Due to advantage of high efficiency, low carbon, and flexible operation, the integrated supercritical CO2 reactor plant has promising prospect in energy supply. This paper aims to clarify performance of the reactor plant and establish a reactor power control strategy through numerical modeling. Firstly, performance on separated components is evaluated to provide guidance for control strategy development. Secondly, influence of control methods, controller schemes, and saturation models on control strategy are discussed. Thirdly, dynamic response of reactor plant with proposed control strategy is confirmed via load change transients. Results show that passive control method is infeasible at EOL and load demand below 50 %FP, and active control method must be considered. The proposed control strategy adopts coupled temperature-channel and power-channel scheme and soft saturation model. It ensures safe operation of the plant over full load range in whole lifetime. These results can provide helpful guidance on part-load operation for this system.

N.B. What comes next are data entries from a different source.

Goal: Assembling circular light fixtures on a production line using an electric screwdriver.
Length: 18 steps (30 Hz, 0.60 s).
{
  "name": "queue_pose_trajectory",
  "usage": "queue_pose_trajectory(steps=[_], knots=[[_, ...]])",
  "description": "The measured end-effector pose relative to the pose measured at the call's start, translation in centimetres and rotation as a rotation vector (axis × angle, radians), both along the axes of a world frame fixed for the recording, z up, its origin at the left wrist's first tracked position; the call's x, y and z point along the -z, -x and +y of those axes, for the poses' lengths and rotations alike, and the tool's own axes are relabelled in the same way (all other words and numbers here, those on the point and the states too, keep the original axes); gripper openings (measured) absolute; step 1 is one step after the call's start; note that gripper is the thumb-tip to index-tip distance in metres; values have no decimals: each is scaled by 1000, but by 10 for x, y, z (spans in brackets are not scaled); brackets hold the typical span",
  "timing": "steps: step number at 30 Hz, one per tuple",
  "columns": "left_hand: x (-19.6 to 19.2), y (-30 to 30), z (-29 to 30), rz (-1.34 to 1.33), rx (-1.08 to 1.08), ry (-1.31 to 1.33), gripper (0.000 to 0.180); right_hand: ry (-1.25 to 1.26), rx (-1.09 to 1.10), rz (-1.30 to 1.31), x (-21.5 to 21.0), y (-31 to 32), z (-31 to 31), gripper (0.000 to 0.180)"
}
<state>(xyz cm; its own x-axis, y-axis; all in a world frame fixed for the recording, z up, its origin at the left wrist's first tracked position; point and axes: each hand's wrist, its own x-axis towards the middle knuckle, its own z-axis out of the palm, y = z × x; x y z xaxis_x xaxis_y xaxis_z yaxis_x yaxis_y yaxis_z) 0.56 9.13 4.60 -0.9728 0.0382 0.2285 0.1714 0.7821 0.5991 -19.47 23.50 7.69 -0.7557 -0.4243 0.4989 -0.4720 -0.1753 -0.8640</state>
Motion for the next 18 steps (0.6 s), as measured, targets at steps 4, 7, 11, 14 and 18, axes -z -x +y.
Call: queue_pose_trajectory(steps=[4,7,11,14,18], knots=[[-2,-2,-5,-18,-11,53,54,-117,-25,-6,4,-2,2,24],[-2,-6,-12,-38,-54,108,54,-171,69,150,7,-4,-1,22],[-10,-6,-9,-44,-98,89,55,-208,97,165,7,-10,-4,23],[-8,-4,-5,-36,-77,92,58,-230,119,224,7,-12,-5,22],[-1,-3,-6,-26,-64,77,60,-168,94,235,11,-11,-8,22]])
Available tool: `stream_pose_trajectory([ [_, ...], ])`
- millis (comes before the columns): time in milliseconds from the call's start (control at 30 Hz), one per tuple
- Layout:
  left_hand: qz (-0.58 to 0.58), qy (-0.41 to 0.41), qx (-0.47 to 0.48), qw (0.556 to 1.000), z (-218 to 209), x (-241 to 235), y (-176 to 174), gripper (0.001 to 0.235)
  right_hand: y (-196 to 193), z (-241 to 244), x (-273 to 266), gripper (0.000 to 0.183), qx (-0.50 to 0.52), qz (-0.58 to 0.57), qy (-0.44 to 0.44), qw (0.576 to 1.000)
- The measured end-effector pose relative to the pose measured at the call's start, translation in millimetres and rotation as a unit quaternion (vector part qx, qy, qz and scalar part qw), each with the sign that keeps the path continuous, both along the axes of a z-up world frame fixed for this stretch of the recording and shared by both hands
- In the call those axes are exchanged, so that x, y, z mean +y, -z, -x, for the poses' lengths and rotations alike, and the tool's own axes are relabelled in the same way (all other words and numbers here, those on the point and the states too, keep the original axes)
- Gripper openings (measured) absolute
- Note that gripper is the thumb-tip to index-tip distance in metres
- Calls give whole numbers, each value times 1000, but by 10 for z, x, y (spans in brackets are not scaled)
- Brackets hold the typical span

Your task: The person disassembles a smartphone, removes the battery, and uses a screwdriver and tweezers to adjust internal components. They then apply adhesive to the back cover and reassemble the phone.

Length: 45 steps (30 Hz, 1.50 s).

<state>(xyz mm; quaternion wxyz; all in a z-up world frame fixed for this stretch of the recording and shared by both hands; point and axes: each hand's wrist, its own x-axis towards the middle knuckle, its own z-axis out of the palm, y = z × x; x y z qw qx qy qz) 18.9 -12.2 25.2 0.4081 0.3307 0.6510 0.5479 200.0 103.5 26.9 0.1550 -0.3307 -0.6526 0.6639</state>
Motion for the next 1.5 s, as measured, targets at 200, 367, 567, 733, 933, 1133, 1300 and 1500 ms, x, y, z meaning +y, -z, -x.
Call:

由于具有高效、低碳、运行灵活等优点,一体化超临界二氧化碳反应器装置在能源供应方面具有广阔的前景。本文旨在通过数值建模阐明反应器装置的性能,并建立反应器功率控制策略。首先,对分离组件的性能进行评估,为控制策略的制定提供指导。其次,讨论了控制方法、控制器方案和饱和模型对控制策略的影响。第三,通过负荷变化瞬态来确认采用建议控制策略的反应堆设备的动态响应。结果表明,在 EOL 和负荷需求低于 50 %FP 时,被动控制方法不可行,必须考虑主动控制方法。所提出的控制策略采用了温度通道和功率通道耦合方案以及软饱和模型。它能确保电站在全负荷范围内安全运行。这些结果可为该系统的部分负荷运行提供有益的指导。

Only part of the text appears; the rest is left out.